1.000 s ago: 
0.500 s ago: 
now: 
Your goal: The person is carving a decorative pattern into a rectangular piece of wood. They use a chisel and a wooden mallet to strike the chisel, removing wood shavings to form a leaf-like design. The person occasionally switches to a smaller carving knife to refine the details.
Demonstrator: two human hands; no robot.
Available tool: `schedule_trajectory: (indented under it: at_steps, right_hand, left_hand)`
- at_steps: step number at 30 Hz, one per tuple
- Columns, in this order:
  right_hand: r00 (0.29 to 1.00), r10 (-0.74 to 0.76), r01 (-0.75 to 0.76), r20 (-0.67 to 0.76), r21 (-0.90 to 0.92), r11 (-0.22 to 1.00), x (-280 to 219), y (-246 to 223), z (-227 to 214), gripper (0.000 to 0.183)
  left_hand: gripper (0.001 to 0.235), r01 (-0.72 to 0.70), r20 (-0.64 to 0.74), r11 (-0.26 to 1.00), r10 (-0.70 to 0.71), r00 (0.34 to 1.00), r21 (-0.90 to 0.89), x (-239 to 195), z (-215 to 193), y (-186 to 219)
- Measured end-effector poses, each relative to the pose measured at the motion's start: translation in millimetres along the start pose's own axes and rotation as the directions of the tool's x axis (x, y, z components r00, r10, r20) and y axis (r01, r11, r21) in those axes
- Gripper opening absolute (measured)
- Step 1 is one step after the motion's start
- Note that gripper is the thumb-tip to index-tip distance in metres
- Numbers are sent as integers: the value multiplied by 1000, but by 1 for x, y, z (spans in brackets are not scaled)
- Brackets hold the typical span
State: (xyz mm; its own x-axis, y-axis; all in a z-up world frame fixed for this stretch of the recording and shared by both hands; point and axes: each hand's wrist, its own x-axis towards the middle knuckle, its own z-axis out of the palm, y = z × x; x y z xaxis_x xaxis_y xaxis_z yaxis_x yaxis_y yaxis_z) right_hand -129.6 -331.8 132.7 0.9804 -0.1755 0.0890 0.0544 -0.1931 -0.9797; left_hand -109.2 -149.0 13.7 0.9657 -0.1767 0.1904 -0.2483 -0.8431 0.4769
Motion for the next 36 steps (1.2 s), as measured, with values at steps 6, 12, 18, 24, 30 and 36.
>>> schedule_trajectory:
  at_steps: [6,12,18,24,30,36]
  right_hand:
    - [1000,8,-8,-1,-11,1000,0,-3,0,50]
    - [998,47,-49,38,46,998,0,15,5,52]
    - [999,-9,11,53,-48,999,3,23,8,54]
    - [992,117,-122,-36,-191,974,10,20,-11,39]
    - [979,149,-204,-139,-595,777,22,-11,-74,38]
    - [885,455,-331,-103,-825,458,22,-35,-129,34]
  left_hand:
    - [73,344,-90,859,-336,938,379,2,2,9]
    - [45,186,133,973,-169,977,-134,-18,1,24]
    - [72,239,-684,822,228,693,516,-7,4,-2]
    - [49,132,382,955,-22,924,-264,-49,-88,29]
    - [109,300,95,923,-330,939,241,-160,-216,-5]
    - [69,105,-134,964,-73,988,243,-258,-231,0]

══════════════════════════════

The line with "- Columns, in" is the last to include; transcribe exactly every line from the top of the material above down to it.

1.000 s ago: 
0.500 s ago: 
now: 
Your goal: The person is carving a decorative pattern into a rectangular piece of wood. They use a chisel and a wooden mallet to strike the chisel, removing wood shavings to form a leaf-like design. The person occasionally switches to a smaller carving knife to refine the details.
Demonstrator: two human hands; no robot.
Available tool: `schedule_trajectory: (indented under it: at_steps, right_hand, left_hand)`
- at_steps: step number at 30 Hz, one per tuple
- Columns, in this order:

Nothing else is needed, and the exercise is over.